Reputation: 32988
I need to simple wrapper to serialize arbitrary R objects from within Rcpp code. Below a simplified version of my code:
// [[Rcpp::export]]
Rcpp::RawVector cpp_serialize(RObject x) {
Rcpp::Function serialize = Rcpp::Environment::namespace_env("base")["serialize"];
return serialize(x, R_NilValue);
}
This works great, however I found that for objects of class call
the call gets evaluated before being serialized. How can I prevent this from happening? I just want to mimic serialize()
in R.
# Works as intended
identical(serialize(iris, NULL), cpp_serialize(iris))
# Does not work: call is evaluated
call_object <- call("rnorm", 1000)
identical(serialize(call_object, NULL), cpp_serialize(call_object))

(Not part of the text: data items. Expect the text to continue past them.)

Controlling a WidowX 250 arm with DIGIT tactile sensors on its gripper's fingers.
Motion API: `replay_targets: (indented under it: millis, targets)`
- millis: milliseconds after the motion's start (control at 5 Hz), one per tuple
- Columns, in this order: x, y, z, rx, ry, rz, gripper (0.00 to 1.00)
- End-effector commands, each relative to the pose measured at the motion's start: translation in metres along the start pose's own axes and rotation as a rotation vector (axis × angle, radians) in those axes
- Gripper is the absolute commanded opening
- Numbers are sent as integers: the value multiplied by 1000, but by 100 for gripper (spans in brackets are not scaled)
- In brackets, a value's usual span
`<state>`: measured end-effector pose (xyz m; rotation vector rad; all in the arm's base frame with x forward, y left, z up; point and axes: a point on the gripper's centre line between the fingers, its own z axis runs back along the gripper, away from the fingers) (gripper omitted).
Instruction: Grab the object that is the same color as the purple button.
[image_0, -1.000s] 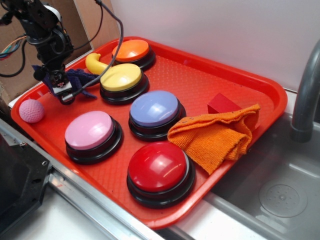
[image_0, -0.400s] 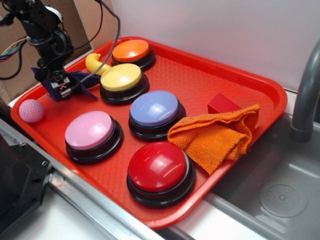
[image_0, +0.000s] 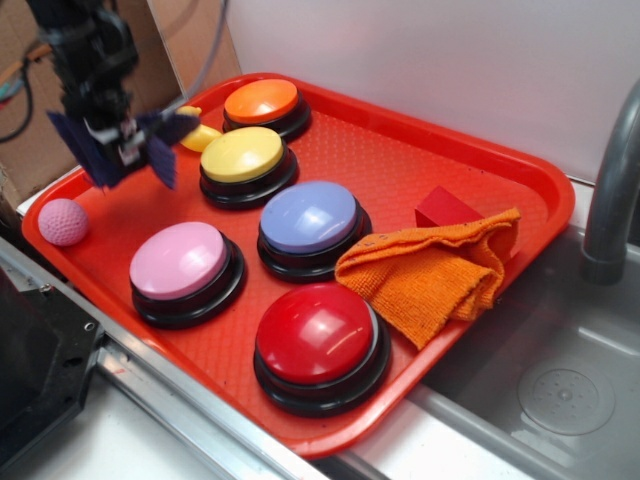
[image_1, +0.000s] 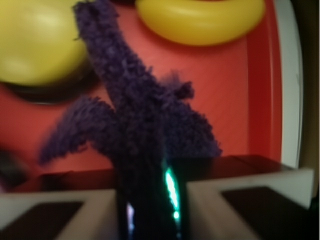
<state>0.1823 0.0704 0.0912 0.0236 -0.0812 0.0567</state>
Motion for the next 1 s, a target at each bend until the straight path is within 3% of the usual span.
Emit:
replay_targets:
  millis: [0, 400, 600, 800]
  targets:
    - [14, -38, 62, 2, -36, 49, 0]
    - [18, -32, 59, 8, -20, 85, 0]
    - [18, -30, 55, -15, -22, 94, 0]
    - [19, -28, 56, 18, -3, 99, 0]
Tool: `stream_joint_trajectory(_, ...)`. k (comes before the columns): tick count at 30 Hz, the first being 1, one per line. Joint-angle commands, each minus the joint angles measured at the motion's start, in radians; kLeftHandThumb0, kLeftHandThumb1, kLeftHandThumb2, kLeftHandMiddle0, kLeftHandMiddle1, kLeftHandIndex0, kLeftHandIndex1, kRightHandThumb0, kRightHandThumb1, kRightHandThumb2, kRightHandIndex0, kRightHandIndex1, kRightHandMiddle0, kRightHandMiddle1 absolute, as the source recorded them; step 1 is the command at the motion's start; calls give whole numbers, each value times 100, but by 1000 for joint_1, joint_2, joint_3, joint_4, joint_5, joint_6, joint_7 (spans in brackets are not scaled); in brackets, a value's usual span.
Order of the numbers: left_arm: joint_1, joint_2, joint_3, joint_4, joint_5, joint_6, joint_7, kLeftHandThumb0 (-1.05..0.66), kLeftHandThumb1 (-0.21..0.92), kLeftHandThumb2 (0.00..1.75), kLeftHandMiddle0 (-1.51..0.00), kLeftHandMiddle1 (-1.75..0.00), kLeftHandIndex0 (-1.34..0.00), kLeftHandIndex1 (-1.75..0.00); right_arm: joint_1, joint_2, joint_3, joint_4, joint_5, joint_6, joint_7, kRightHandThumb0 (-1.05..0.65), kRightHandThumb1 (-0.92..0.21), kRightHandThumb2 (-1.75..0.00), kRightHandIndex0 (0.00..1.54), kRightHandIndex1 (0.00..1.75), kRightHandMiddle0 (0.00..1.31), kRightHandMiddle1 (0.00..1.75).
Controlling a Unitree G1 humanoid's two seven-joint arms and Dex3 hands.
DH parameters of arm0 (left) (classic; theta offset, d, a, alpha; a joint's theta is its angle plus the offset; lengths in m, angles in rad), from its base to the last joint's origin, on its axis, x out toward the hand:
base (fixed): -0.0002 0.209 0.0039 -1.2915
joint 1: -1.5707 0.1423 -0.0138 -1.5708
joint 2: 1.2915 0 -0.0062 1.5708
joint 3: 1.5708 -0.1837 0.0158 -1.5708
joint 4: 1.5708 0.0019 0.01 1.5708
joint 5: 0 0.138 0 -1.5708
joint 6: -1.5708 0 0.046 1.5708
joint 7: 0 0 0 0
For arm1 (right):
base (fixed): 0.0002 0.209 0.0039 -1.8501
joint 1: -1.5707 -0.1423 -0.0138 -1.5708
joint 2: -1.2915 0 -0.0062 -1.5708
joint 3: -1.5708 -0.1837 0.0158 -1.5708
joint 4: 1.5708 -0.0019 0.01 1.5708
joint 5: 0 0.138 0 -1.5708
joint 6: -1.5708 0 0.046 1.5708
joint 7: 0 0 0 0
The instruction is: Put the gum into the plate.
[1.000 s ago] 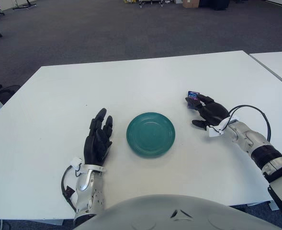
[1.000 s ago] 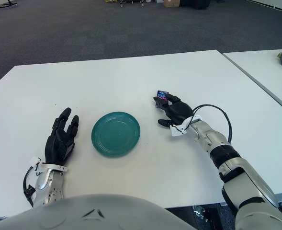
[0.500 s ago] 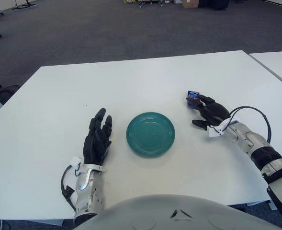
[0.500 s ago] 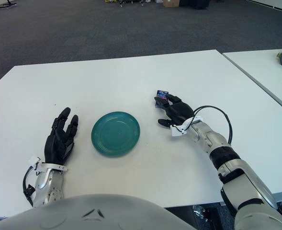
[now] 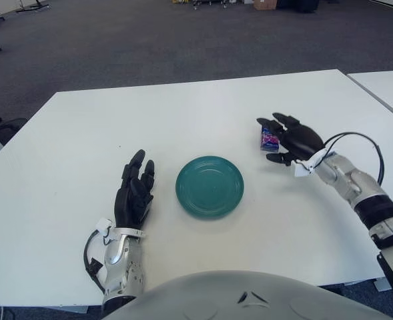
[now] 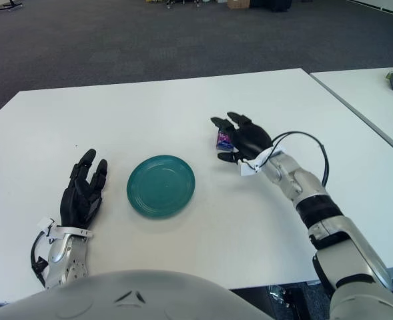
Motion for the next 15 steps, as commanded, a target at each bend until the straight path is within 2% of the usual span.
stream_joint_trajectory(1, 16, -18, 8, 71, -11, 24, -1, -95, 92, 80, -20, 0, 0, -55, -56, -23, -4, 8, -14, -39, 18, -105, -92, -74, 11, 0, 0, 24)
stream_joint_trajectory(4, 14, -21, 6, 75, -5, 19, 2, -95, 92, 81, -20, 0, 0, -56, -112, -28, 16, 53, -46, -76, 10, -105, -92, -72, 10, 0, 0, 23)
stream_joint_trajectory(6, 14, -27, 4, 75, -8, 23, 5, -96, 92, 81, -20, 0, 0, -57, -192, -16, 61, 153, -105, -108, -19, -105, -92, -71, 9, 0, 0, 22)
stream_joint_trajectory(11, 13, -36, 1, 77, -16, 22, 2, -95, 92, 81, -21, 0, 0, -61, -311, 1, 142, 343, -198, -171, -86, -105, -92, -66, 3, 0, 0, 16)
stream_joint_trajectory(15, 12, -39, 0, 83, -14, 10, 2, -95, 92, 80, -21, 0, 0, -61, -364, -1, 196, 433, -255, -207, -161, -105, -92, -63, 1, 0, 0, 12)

Update: I have a workaround in place (see below) but I am still very interested in a proper solution.
Rcpp::RawVector cpp_serialize(RObject x) {
Rcpp::Environment env;
env["MY_R_OBJECT"] = x;
Rcpp::ExpressionVector expr("serialize(MY_R_OBJECT, NULL)");
Rcpp::RawVector buf = Rcpp::Rcpp_eval(expr, env);
}
Upvotes: 4
Views: 181
Reputation: 368519
tl;dr: The question was How does one serialize to Raw vectors from C? The (compiled C) function serializeToRaw()
in the RApiSerialization package providing R's own serialization code. As the benchmark below shows, it is about three times faster than what was suggested above.

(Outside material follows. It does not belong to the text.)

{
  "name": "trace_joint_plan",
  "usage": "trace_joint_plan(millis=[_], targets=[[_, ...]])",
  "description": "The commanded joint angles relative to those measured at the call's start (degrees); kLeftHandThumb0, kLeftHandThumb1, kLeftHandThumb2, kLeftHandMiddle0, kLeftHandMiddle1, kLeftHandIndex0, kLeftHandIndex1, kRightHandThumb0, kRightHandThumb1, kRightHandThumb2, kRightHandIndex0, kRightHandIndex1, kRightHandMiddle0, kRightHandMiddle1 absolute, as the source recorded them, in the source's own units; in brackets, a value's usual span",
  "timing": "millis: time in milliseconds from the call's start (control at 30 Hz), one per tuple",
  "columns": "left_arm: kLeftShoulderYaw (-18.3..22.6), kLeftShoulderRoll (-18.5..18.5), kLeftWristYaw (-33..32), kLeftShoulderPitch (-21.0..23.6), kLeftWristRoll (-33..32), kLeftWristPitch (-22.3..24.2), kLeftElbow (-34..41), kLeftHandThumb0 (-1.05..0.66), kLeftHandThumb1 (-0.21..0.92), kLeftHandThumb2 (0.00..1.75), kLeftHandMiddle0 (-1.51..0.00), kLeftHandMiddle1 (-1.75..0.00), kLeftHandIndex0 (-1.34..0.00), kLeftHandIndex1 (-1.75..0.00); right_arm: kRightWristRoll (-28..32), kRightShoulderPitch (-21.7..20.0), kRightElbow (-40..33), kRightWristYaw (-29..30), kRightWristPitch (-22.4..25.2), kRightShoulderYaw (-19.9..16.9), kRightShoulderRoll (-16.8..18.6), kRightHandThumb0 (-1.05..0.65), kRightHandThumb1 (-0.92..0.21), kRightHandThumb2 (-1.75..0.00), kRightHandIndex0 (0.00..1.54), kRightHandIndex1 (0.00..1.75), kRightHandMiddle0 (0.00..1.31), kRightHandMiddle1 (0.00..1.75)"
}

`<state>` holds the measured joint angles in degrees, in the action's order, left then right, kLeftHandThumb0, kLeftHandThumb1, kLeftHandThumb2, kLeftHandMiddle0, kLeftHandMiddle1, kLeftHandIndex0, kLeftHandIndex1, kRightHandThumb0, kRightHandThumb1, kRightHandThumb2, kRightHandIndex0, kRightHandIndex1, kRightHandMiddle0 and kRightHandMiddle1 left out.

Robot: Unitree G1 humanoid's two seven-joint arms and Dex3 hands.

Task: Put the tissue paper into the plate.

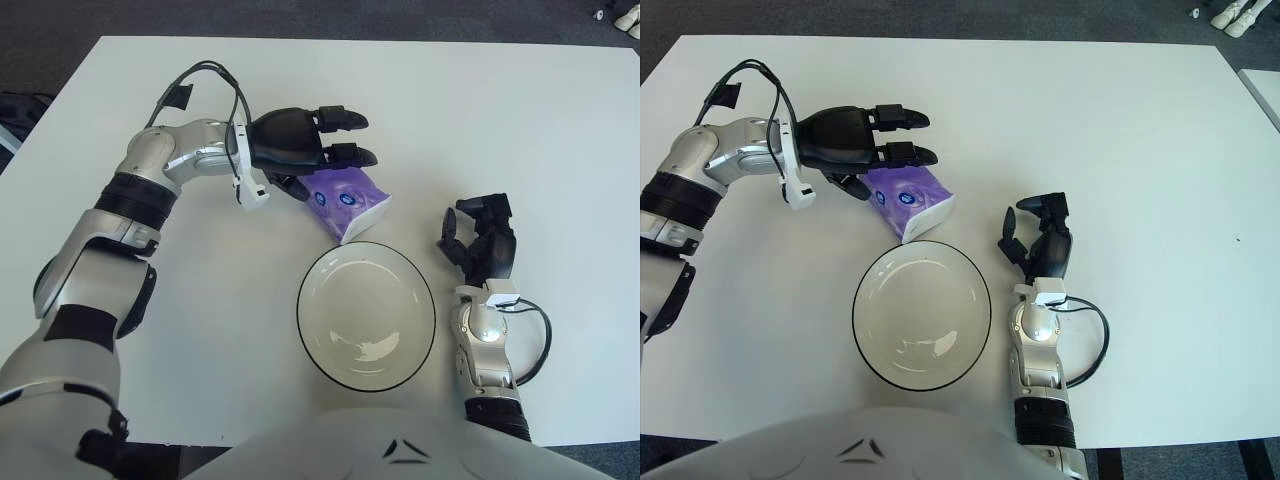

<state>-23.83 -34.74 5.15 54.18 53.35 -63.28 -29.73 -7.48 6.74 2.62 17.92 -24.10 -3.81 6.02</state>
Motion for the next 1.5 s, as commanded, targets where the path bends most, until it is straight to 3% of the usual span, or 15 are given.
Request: trace_joint_plan(millis=[0, 233, 567, 1100, 1467], targets=[[-1.1, -1.0, -2.5, 1.6, 2.2, -0.6, -0.3, -1.04, 0.7, 0.72, 0.0, 0.0, 0.0, 0.0, -0.1, 5.3, 5.2, 0.1, 3.5, -0.3, 0.6, -0.39, -0.65, -0.9, 0.5, 1.35, 0.35, 1.75], [-2.8, -0.9, -5.8, 3.2, 4.2, -1.5, -2.3, -1.05, 0.73, 0.68, 0.0, 0.0, 0.0, 0.0, 0.1, 5.3, 5.6, -0.3, 2.6, -0.3, 0.3, -0.39, -0.66, -0.9, 0.5, 1.35, 0.35, 1.75], [-4.7, -1.4, -3.7, 3.8, 3.1, -2.6, -2.4, -1.05, 0.76, 0.63, 0.0, 0.0, 0.0, 0.0, 0.4, 5.6, 4.9, 0.2, 3.5, -0.4, 1.0, -0.39, -0.65, -0.91, 0.5, 1.36, 0.36, 1.75], [-7.8, -2.1, 22.5, 4.3, -15.5, 0.5, -1.2, -1.05, 0.78, 0.55, 0.0, 0.0, 0.0, 0.0, -0.1, 5.8, 4.6, 0.5, 3.8, -0.1, 1.3, -0.39, -0.63, -0.93, 0.51, 1.36, 0.37, 1.75], [-9.4, -1.1, 33.3, 2.6, -24.1, 3.6, 1.9, -1.05, 0.75, 0.53, 0.0, 0.0, 0.0, 0.0, -0.3, 6.0, 4.8, 0.9, 3.1, 0.1, 1.4, -0.39, -0.61, -0.95, 0.51, 1.37, 0.38, 1.75]])
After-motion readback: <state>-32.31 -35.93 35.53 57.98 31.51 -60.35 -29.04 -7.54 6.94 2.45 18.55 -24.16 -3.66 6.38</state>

Longer Answer: I would not recommend mucking around with Rcpp::Function()
for this.. We do in fact provide a proper package for R which access to serialization: RApiSerialization. It does not do much, but it exports exactly two function to serialize, and deserialize, from and to RAW
which the RcppRedis package needs and uses.
So we can do the same here. I just called Rcpp.package.skeleton()
to have a package 'jeroen' created, added the LinkingTo:
and Imports:
to DESCRIPTION and the imports()
to NAMESPACE, and then this works:
#include <Rcpp.h>
#include <RApiSerializeAPI.h> // provides C API with serialization
// [[Rcpp::export]]
Rcpp::RawVector cpp_serialize(SEXP s) {
Rcpp::RawVector x = serializeToRaw(s); // from RApiSerialize
return x;
}
It is basically a simpler version of what you have above.
And we can call that as you do:
testJeroen <- function() {
## Works as intended
res <- identical(serialize(iris, NULL), cpp_serialize(iris))
## Didn't work above, works now
call_object <- call("rnorm", 1000)
res <- res &&
identical(serialize(call_object, NULL), cpp_serialize(call_object))
res
}
and lo and behold, it works:
R> library(jeroen)
Loading required package: RApiSerialize
R> testJeroen()
[1] TRUE
R>
So in short: if you don't want to muck with R, don't work with Rcpp::Function()
objects.
Benchmark: Using a simple
library(jeroen) # package containing both functions from here
library(microbenchmark)
microbenchmark(cpp=cpp_serialize(iris), # my suggestion
env=env_serialize(iris)) # OP's suggestion, renamed
we get
edd@max:/tmp/jeroen$ Rscript tests/quick.R
Loading required package: RApiSerialize
Unit: microseconds
expr min lq mean median uq max neval cld
cpp 17.471 22.1225 28.0987 24.4975 26.4795 420.001 100 a
env 85.028 91.0055 94.8772 92.9465 94.9635 236.710 100 b
edd@max:/tmp/jeroen$
showing that the answer by OP is nearly three times slower.
Upvotes: 1
Reputation: 21315
I think you've found an unexpected behavior in the Rcpp::Function
class. An MRE:
#include <Rcpp.h>
using namespace Rcpp;
// [[Rcpp::export]]
RObject cpp_identity(RObject x) {
Rcpp::Function identity("identity");
return identity(x);
}
/*** R
quoted <- quote(print(1));
identity(quoted)
cpp_identity(quoted)
*/
gives
> quoted <- quote(print(1));
> identity(quoted)
print(1)
> cpp_identity(quoted)
[1] 1
[1] 1
This happens because Rcpp effectively performs this evaluation behind the scenes:
Rcpp_eval(Rf_lang2(Rf_install("identity"), x))
which is basically like
eval(call("identity", quoted))
but the call object is not 'protected' from evaluation.
Upvotes: 3